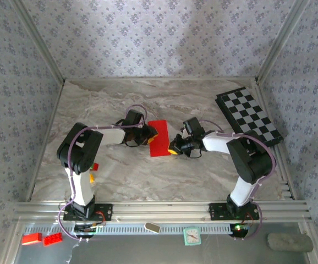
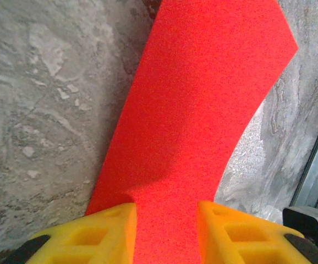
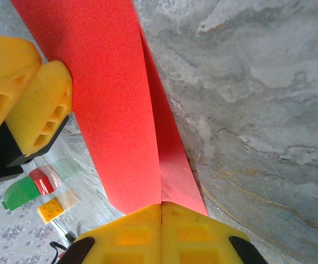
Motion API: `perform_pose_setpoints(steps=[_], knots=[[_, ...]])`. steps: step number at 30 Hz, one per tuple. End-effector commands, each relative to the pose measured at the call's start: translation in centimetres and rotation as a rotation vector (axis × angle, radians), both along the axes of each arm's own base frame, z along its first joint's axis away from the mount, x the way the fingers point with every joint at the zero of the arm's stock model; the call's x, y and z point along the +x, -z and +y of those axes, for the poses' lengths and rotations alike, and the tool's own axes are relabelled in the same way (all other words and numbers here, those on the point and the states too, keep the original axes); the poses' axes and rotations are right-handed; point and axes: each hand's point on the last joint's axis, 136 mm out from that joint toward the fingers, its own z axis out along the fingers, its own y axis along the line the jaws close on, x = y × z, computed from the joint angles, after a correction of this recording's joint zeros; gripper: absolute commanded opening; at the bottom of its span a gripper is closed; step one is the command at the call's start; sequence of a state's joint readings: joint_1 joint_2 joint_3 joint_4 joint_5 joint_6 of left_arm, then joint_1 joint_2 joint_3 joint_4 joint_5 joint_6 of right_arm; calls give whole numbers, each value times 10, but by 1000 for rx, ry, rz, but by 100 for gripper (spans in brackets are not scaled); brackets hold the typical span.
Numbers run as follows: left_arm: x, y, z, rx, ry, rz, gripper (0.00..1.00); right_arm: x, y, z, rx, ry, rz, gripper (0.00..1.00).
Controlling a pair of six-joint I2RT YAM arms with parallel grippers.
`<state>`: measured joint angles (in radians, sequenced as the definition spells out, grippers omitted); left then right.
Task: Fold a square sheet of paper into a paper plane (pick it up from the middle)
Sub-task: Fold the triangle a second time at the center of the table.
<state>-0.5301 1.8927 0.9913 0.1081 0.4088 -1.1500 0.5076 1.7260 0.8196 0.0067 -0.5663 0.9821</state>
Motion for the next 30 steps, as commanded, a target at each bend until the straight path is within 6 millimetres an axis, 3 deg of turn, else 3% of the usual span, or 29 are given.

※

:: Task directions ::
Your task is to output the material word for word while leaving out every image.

:: Answer space ::
Motion API: `perform_pose_setpoints(steps=[_], knots=[[_, ...]])`. steps: step number at 30 Hz, one per tuple. End-effector commands, each relative to the pose measured at the call's start: translation in centimetres and rotation as a rotation vector (axis × angle, radians), both along the axes of each arm's own base frame, z along its first joint's axis away from the mount, x the way the fingers point with every joint at the zero of the arm's stock model; the call's x, y and z point along the +x, -z and +y of those axes, for the poses' lengths and rotations alike, and the tool's own axes are relabelled in the same way (all other words and numbers here, those on the point and the states too, keep the original axes); the poses' axes and rotations are right-handed; point and axes: each hand's point on the last joint's axis, 136 mm out from that joint toward the fingers, its own z axis out along the fingers, its own y axis along the line the jaws close on, x = y × z, computed from the joint angles, after a correction of this recording's joint zeros; gripper: absolute commanded opening; at the bottom of its span a gripper is closed; step one is the command at the call's start; sequence of a state's joint readings: joint_1 joint_2 joint_3 joint_4 joint_5 joint_6 of left_arm, then joint_1 joint_2 joint_3 joint_4 joint_5 joint_6 of right_arm; calls give whole numbers, each value times 10, but by 1000 for rx, ry, rz, but by 100 for gripper (spans in brackets are not scaled); brackets hold the typical span.
Numbers run as follows: left_arm: x, y, z, rx, ry, rz, gripper (0.00..1.00); right_arm: x, y, z, rx, ry, rz, gripper (0.00..1.00).
Controlling a pair of six-joint I2RT YAM arms with parallel grippers.
`<state>`: measured joint angles (in radians, sequenced as the definition spells out, grippers omitted); left then right.
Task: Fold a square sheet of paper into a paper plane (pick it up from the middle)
Sub-task: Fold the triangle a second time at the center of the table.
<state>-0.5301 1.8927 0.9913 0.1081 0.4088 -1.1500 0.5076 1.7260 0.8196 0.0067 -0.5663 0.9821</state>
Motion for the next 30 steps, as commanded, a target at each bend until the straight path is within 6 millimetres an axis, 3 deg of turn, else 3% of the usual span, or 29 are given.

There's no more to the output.